Когда они спустя примерно час вступили на улочки Марлотта, капрал заметил, что правую ногу лейтенанта сводит в колене, как у лошади, больной шпатом, и что он движется по диагонали, как слепень. На площади часть разошлась без поверки, и лейтенант сразу же ушел.

Но он не торопился в свою комнату. Его влекло что-то иное, хотя он и не понимал, что именно. Он метался по улочкам деревни, глаза у него были широко раскрыты, ноздри раздувались, как у охотничьей собаки. Он разглядывал стены, он искал нюхом некий хорошо знакомый ему запах. Никто его не видел, никто ему не встретился. Он хотел увидеть, где «это» свершилось. Хотел увидеть, но в то же время боялся. Наконец, утомленный поиском, он направился домой. Посреди двора он остановился и обошел кругом кухню. В этом обходе он наскочил на сержанта и так испугался, что принужден был опереться о стену. Сержант испугался не меньше, но быстро оправился и доложил:

— Я искал господина лейтенанта, чтобы отдать рапорт.

— Ну вот и ладно, ну и ладно. Значит, все в порядке. Ступайте на квартиру и ложитесь спать, — зачастил господин фон Блайхроден, словно боясь услышать подробности.

— Все в порядке, господин лейтенант, вот только…

— Ну и ладно! Ступайте, ступайте, ступайте! — И господин фон Блайхроден продолжал тараторить без умолку, так что сержант не мог вставить ни слова. Всякий раз, когда он открывал рот, лейтенант обрушивал на его голову поток слов. Под конец это ему надоело, и он ушел восвояси.

Лейтенант вздохнул с явным облегчением, словно мальчишка, которому удалось избегнуть порки.

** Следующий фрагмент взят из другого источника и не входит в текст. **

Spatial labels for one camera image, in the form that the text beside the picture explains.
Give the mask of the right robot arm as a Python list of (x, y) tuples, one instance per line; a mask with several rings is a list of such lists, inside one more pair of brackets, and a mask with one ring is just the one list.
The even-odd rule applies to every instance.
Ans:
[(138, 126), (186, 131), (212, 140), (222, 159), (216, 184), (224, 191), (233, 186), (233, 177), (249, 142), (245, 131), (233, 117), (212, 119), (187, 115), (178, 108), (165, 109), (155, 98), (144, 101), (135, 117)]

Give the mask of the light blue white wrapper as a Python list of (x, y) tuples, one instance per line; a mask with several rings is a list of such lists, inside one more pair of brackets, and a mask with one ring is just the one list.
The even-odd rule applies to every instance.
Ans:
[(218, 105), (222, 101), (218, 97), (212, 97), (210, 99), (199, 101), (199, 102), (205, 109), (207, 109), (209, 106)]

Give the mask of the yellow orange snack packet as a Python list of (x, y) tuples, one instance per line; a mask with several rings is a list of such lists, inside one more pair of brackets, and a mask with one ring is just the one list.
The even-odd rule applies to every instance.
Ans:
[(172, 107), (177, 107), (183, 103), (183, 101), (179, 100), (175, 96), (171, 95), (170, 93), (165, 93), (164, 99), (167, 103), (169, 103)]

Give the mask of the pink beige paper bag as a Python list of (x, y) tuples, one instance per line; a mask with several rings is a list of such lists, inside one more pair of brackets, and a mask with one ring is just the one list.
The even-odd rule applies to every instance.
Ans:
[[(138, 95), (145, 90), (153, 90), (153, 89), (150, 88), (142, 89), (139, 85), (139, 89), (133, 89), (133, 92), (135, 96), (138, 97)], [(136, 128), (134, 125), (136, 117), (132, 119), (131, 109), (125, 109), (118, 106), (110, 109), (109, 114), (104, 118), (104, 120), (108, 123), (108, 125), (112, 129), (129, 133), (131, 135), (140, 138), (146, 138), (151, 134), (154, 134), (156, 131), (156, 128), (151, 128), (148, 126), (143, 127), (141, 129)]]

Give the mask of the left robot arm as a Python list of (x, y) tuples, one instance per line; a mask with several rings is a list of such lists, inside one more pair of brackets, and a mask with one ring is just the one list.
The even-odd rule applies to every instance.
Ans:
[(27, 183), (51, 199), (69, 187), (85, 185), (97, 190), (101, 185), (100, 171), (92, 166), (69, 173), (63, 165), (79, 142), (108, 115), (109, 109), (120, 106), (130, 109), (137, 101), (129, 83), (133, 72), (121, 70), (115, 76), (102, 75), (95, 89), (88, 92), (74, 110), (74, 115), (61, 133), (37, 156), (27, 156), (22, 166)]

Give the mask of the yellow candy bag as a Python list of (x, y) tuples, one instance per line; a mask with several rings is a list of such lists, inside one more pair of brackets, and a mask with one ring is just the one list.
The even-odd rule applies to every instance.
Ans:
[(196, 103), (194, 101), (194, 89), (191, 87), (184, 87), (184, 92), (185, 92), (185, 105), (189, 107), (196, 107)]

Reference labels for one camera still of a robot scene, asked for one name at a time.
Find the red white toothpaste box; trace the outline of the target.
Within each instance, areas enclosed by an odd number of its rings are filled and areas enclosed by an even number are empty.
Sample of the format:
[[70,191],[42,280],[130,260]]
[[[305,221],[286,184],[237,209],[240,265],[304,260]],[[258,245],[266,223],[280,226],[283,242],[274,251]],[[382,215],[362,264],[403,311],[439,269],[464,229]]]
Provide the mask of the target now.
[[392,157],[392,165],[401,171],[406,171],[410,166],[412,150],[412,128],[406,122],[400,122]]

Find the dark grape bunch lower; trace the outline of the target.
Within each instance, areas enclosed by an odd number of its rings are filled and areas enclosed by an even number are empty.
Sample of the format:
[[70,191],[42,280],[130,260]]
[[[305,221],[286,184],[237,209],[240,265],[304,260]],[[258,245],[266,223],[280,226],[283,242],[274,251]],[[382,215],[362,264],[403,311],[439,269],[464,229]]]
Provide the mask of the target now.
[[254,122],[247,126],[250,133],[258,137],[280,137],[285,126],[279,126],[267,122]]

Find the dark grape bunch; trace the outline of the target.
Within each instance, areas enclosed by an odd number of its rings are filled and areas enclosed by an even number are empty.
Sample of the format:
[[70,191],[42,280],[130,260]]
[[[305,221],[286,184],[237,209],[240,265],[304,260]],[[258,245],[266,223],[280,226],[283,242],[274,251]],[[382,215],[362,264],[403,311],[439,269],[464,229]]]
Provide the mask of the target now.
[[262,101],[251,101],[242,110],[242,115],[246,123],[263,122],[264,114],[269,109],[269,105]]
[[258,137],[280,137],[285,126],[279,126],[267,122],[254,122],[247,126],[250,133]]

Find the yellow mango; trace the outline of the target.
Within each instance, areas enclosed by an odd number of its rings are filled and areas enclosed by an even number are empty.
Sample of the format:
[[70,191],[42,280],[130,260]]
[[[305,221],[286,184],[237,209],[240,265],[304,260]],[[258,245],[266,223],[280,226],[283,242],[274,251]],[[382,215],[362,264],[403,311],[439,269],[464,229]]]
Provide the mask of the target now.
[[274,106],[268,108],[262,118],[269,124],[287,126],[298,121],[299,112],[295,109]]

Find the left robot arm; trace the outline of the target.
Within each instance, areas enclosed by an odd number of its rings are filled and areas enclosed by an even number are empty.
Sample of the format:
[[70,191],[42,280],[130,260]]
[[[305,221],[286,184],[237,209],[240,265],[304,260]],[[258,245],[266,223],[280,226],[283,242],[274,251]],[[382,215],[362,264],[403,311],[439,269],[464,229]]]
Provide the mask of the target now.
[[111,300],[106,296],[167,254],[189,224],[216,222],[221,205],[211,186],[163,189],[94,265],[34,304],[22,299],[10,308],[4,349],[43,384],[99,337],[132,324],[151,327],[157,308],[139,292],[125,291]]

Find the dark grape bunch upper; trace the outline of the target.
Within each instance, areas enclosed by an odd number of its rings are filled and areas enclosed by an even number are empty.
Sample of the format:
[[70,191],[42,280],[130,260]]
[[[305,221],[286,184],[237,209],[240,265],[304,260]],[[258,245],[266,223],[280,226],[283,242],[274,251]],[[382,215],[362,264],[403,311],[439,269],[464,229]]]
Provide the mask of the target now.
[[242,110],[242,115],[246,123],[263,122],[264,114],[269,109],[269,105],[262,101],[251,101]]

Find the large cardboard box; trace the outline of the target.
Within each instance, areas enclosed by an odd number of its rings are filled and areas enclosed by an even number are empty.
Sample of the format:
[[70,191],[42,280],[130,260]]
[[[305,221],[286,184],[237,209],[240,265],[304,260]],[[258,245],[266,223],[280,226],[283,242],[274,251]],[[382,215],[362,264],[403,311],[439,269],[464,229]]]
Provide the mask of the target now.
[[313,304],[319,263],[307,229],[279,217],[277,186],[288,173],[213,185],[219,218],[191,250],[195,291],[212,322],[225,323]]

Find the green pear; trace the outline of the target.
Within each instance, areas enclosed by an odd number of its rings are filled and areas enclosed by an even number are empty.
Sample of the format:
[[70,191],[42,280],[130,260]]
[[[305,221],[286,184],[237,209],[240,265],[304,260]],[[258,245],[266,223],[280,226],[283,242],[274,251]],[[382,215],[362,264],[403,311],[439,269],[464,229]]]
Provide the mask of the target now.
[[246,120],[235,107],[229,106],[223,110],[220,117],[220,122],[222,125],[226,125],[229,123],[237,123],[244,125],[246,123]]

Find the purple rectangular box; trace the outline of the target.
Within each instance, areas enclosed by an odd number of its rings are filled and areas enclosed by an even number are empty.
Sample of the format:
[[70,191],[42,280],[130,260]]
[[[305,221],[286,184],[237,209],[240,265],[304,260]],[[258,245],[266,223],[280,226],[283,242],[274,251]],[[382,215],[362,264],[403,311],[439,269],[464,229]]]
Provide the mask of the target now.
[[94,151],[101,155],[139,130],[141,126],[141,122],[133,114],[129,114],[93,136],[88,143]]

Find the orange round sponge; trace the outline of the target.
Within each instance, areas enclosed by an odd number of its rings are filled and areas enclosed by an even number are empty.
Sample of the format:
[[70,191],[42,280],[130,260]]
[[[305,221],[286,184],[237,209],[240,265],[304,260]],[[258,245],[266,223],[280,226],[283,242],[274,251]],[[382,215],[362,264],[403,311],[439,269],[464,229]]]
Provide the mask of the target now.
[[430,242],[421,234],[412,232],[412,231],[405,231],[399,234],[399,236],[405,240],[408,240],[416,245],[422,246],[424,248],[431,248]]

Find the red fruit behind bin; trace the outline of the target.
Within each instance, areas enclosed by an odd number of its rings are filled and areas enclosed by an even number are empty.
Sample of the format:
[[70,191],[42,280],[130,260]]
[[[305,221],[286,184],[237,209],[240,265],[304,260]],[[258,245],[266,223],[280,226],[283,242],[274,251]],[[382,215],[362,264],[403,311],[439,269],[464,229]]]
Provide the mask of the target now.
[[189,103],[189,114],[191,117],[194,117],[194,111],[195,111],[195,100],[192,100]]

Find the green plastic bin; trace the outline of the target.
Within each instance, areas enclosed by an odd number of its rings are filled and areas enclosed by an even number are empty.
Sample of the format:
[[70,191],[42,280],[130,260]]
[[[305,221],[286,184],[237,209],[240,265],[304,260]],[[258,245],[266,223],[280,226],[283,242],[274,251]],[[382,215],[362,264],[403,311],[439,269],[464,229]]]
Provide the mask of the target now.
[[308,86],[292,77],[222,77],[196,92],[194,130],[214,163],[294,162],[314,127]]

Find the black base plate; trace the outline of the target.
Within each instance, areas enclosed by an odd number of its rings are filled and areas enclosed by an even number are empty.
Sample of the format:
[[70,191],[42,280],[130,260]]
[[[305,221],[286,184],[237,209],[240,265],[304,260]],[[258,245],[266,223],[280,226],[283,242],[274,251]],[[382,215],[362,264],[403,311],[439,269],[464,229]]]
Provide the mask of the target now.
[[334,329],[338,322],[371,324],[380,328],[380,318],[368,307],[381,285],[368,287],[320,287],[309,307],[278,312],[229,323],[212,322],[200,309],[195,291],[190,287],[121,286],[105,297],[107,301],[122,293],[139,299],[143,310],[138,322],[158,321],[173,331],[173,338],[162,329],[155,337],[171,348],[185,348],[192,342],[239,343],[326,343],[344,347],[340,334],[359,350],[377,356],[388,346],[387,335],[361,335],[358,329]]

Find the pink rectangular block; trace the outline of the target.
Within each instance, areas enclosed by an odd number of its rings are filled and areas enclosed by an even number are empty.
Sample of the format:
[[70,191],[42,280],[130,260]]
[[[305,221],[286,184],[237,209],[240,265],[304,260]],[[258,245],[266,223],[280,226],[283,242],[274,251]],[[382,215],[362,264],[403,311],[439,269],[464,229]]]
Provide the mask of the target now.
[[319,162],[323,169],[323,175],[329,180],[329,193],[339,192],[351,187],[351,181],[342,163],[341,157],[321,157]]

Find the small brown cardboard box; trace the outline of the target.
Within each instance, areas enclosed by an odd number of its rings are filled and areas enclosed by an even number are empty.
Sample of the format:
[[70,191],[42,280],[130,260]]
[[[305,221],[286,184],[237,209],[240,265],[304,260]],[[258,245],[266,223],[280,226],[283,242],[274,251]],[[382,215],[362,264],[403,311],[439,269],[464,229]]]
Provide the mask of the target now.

Он находился теперь в саду. Месяц заливал нестерпимо ярким светом желтую стену кухни, и виноградная лоза простирала костлявые руки скелета, словно потягиваясь в нескончаемом зевке. Но что это? Каких-нибудь два-три часа назад лоза была мертва и безлистна, была всего лишь серым, корчащимся в конвульсиях остовом, а теперь не гроздья ли, прекрасные пунцовые гроздья свисали с нее и не зазеленела ли она?! Лейтенант даже подошел поближе, чтобы удостовериться, что это та же самая лоза.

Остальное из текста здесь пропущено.